BEGIN Records to use
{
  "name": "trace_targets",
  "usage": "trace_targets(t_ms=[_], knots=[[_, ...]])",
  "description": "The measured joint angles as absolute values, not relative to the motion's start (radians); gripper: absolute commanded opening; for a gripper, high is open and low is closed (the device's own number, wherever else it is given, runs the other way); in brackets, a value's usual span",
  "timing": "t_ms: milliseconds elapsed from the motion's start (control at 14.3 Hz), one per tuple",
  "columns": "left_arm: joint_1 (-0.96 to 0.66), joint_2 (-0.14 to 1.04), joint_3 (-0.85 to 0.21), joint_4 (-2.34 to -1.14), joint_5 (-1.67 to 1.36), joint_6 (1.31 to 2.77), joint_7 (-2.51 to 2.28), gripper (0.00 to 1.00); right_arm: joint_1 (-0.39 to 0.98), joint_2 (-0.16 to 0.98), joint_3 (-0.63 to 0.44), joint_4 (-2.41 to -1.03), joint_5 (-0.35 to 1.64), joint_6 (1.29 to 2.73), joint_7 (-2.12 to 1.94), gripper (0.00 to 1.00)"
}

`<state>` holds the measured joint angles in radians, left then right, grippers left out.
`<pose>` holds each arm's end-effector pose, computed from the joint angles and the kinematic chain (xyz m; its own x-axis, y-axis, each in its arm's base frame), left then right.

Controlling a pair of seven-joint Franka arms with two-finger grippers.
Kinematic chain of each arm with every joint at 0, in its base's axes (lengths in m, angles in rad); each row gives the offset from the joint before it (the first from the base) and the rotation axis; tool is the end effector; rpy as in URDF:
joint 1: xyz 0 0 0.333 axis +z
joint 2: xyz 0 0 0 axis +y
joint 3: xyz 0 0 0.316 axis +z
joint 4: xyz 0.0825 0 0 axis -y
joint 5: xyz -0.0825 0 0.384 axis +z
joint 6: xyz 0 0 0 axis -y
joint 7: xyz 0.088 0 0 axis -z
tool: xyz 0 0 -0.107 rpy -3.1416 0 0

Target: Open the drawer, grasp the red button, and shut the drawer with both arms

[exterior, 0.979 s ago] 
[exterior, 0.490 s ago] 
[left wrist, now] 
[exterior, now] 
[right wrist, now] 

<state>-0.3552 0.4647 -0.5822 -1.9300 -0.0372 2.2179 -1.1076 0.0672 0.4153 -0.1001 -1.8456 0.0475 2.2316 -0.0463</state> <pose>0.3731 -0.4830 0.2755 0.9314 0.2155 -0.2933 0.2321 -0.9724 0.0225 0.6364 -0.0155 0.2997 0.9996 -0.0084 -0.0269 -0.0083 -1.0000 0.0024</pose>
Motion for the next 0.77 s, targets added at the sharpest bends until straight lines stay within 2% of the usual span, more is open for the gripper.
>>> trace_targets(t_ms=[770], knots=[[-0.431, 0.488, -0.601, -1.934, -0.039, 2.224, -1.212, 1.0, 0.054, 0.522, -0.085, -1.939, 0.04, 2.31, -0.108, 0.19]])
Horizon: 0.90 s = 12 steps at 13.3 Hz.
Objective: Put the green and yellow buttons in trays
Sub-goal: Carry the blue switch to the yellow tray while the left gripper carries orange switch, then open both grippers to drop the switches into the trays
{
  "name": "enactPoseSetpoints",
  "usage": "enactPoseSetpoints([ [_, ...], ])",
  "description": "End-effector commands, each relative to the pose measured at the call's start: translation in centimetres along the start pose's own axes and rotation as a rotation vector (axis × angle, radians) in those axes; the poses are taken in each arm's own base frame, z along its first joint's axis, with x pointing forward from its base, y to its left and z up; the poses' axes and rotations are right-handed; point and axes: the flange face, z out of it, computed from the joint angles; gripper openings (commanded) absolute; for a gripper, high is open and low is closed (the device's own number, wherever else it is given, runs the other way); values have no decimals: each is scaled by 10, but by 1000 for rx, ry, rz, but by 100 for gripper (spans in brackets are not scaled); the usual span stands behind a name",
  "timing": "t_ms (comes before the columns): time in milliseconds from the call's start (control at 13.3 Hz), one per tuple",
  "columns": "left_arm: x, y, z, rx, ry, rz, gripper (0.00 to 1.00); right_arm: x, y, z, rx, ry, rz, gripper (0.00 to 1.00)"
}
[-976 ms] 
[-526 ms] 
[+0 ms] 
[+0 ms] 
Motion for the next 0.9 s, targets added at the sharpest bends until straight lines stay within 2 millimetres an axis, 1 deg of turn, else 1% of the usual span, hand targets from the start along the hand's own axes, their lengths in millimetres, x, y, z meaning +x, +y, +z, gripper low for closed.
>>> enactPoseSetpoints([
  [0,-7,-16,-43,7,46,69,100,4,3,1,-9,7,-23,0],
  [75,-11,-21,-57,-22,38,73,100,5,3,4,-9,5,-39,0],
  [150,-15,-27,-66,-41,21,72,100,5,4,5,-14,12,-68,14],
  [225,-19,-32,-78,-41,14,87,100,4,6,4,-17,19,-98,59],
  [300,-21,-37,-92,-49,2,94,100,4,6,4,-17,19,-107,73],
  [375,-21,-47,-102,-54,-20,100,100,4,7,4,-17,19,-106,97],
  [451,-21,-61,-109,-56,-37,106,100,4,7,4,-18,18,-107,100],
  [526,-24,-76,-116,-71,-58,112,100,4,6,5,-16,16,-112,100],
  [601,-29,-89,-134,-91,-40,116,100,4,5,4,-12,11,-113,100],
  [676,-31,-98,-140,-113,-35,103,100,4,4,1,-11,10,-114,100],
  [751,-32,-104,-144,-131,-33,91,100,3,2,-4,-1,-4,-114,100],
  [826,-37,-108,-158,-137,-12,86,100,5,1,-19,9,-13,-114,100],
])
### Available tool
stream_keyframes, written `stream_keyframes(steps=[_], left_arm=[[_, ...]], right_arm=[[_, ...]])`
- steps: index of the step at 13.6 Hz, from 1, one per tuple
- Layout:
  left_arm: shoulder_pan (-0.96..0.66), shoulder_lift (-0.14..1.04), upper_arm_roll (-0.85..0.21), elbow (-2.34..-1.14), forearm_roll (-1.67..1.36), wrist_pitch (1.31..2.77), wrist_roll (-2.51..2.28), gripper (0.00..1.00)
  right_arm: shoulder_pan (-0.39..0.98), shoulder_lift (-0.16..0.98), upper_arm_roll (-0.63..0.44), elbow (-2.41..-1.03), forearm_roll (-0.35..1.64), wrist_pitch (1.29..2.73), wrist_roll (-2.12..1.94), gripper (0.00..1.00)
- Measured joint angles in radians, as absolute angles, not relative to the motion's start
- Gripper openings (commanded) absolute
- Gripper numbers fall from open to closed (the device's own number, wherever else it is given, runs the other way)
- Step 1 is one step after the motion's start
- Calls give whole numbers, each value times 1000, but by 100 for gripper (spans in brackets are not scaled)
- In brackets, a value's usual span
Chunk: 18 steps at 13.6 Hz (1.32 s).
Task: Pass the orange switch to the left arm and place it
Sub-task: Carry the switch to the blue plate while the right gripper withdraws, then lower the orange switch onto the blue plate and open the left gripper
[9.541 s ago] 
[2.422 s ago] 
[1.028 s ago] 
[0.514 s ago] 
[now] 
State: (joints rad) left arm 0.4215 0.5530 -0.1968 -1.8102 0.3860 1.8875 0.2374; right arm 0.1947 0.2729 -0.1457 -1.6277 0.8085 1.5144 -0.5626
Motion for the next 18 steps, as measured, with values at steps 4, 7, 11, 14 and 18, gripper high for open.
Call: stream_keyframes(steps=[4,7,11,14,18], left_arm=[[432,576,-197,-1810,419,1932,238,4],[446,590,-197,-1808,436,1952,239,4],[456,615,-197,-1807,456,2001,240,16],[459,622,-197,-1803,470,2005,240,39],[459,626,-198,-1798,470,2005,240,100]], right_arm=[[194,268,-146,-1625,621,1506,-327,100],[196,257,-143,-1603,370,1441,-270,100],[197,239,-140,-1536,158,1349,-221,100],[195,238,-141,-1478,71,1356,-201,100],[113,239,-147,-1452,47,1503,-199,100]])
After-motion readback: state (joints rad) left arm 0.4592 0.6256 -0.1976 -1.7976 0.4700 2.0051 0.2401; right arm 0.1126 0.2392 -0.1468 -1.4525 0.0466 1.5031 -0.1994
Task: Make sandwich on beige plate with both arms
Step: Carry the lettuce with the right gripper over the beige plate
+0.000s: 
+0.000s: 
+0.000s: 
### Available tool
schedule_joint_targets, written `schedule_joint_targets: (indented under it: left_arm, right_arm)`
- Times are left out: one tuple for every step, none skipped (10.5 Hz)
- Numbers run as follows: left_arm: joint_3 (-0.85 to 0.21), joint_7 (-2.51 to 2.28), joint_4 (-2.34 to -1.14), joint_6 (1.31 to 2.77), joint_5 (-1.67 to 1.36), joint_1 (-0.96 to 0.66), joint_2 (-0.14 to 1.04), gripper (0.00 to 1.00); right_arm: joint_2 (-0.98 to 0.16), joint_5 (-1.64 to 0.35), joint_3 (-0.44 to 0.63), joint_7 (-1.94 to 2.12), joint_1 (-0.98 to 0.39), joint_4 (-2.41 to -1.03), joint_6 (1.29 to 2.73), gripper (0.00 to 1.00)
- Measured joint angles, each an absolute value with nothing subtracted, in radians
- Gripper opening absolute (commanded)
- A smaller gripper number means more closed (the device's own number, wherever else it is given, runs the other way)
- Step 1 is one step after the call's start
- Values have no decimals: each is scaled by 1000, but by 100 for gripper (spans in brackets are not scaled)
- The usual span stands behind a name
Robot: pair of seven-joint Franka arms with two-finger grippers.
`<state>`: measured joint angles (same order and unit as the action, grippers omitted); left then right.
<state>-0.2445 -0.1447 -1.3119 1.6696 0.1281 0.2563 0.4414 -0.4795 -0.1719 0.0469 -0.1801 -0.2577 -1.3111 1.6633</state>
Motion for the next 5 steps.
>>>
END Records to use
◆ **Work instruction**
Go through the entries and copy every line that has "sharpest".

◆ **Output for this exercise**
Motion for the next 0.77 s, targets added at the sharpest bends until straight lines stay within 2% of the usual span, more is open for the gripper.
Motion for the next 0.9 s, targets added at the sharpest bends until straight lines stay within 2 millimetres an axis, 1 deg of turn, else 1% of the usual span, hand targets from the start along the hand's own axes, their lengths in millimetres, x, y, z meaning +x, +y, +z, gripper low for closed.

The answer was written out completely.